The other three images in the collage were kind of simple by comparison, but also important. The eggs symbolized new un-hatched life. While, “The Bible and the Arts” icon reflects something I am associating with and growing to understand and live into. I recognize faith and the arts as the sense of direction I currently have in which I want to pursue ministry, but don’t have a complete grasp of it yet. And the hydrangeas? Joy, beauty, happiness, Atlanta, all things lovely J
So, I brought together the photos and the prayers and composed a piece which expressed me, my path, yearnings for my daily life, and uncertainty about my vocation and future… The magnificent power of collaging, or any art endeavor for that matter, is that it unfolds as much or more meaning in the process as the “final” product. I put quotes around “final” because, like all art, the meaning ever-evolves as we and time do.

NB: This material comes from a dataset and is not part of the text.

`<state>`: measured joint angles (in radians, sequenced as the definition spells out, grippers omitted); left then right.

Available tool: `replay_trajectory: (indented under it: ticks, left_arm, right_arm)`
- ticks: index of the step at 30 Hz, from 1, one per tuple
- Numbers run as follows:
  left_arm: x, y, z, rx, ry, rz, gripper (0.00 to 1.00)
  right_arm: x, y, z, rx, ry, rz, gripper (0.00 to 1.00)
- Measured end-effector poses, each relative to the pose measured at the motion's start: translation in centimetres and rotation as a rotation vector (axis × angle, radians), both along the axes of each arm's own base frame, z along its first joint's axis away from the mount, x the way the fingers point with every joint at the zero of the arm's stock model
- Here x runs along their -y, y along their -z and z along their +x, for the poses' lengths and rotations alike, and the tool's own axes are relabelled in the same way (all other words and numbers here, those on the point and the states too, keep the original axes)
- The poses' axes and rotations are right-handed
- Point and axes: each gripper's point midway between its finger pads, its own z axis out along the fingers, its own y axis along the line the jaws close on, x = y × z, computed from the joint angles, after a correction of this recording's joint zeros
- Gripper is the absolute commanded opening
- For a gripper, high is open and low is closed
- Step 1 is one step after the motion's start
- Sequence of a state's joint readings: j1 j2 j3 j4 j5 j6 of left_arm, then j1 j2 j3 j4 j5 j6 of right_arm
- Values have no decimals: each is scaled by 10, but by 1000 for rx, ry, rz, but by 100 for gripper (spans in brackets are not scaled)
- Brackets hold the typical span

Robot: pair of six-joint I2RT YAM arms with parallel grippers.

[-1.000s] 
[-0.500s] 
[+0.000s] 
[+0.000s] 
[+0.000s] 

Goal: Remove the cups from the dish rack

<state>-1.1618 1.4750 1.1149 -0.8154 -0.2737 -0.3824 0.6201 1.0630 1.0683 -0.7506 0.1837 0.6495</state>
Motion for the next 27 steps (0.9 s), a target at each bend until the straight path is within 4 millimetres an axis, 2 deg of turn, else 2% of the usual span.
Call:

This activity was emotionally tiring because it had brought forth a lot, but also illuminating. I realized part of my tiredness was because it was time for lunch! Feeling a creative surge now I crafted a lovely, colorful and flavorful salad and sat down with some long-awaited reading by my former professor, Bill Harkins, on transition and resilience. Long-awaited, but right on time, it seemed. As I crunched through my leafy greens I read his account of hiking through burnt forests in Montana. Kind of ironic. He illustrated parallels between the death and destruction amidst the fire-scorched lands and resiliency and new life. The forest needs the fire, he reminded. Wow. How his naming of my experience empowered me with the ability to hope and grasp for this resiliency and newness in my own life.
After these activities I felt my depth’s longing satisfied. I felt connected. I did not realize how “successful”, if I might call it that, I’d been in re-connecting with myself until after lunch when I hopped on facebook. I know, groan, laugh, whatever you like. What was the top of my newsfeed? Something from a sorority sister who only pops up now and then. What was her post about? An announcement her family home had been burnt in a forest fire last night. Are you serious?! I could not help my first thought from being, “Oh yeah, thiiiis is what it’s like to be connected.” Another fancy word for this is connectivity is synchronicity. It happens a whole lot more as we grow closer to and more connected with ourselves.
This news from my college friend was tragic and horrible and I found myself moved with tears and filled with gut-wrenching compassion. It was a depth of reaction I was filled with—able to have, because of what I’d just read. I was able to be so much closer to her in the agony and sorrow I can only begin to imagine she felt. I was able to pray and feel for her in a more intimate, personal and authentic way.
Gosh, how much more I become connected to the world when I am connected with myself!
Well, I can’t think of many more blaringly obvious forms of affirmation than those series of experiences. Affirmation to pursue constant connection and reconnection with myself. It is priceless and affects our whole life and all our relationships with everyone and everything else.
How could I not justify taking time for connectional activities? Taking time just for me?! I would be declaring all other “things” more important than myself, God’s Beloved.